Source material:
============
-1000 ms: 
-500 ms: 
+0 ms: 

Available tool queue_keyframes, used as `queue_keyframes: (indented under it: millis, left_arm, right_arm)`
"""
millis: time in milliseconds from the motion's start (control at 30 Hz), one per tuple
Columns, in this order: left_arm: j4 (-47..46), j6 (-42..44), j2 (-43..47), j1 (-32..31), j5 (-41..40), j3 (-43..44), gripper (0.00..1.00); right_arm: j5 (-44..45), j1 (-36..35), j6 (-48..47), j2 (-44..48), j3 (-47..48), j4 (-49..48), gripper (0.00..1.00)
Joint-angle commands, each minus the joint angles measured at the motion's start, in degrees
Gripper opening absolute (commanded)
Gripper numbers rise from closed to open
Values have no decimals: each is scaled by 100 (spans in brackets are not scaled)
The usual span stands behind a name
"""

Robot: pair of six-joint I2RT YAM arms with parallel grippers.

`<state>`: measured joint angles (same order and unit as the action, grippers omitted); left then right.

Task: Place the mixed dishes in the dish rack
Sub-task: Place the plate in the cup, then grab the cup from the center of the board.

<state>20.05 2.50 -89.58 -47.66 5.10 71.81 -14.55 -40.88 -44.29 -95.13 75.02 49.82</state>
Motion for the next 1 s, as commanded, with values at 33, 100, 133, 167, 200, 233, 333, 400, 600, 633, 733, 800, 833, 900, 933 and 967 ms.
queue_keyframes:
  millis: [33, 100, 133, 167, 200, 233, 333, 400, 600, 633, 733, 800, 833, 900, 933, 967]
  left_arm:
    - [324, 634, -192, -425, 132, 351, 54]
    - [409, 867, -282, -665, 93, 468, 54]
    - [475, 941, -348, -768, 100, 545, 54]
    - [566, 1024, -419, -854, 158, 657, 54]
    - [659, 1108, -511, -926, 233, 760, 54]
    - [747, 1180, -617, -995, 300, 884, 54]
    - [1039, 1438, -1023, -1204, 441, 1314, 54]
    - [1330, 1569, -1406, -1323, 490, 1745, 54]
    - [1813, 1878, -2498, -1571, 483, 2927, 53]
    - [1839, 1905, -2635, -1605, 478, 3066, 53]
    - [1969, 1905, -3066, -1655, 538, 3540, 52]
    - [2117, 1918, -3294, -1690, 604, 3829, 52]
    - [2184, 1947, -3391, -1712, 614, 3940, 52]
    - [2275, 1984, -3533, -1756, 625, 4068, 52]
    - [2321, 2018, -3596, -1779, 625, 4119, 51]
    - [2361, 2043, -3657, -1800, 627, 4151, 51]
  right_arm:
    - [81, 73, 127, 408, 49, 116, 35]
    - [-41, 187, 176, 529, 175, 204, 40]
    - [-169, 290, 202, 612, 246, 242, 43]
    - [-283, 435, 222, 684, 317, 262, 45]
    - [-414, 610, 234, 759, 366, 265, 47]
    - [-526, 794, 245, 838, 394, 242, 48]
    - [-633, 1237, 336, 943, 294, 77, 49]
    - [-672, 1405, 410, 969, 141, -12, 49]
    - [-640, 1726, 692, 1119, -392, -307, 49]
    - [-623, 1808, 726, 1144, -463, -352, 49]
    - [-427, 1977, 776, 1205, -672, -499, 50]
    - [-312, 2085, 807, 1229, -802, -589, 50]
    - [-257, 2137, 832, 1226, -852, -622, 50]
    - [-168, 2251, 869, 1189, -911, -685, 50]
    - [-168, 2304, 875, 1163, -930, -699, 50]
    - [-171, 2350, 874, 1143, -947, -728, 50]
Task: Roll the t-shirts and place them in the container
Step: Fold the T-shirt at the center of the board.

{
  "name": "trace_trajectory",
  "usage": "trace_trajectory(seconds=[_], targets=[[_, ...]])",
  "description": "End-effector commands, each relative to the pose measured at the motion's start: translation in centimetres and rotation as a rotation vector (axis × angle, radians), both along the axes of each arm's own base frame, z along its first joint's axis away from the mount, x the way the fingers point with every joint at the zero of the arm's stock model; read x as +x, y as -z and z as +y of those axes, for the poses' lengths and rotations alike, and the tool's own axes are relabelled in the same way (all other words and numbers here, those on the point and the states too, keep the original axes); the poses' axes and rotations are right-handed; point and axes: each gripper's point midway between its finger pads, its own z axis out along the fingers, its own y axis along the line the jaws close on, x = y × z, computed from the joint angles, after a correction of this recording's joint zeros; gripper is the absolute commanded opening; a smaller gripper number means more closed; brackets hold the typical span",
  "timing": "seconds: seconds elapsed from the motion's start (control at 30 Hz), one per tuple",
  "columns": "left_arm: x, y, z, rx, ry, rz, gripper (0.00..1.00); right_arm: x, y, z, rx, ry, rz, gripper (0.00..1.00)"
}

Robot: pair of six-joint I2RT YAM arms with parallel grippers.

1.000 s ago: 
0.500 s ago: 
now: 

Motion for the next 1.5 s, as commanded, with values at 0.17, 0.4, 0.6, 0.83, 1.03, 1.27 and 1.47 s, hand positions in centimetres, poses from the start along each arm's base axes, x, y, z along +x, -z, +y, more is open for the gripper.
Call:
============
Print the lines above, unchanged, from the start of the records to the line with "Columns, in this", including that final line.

-1000 ms: 
-500 ms: 
+0 ms: 

Available tool queue_keyframes, used as `queue_keyframes: (indented under it: millis, left_arm, right_arm)`
"""
millis: time in milliseconds from the motion's start (control at 30 Hz), one per tuple
Columns, in this order: left_arm: j4 (-47..46), j6 (-42..44), j2 (-43..47), j1 (-32..31), j5 (-41..40), j3 (-43..44), gripper (0.00..1.00); right_arm: j5 (-44..45), j1 (-36..35), j6 (-48..47), j2 (-44..48), j3 (-47..48), j4 (-49..48), gripper (0.00..1.00)

The answer is finished.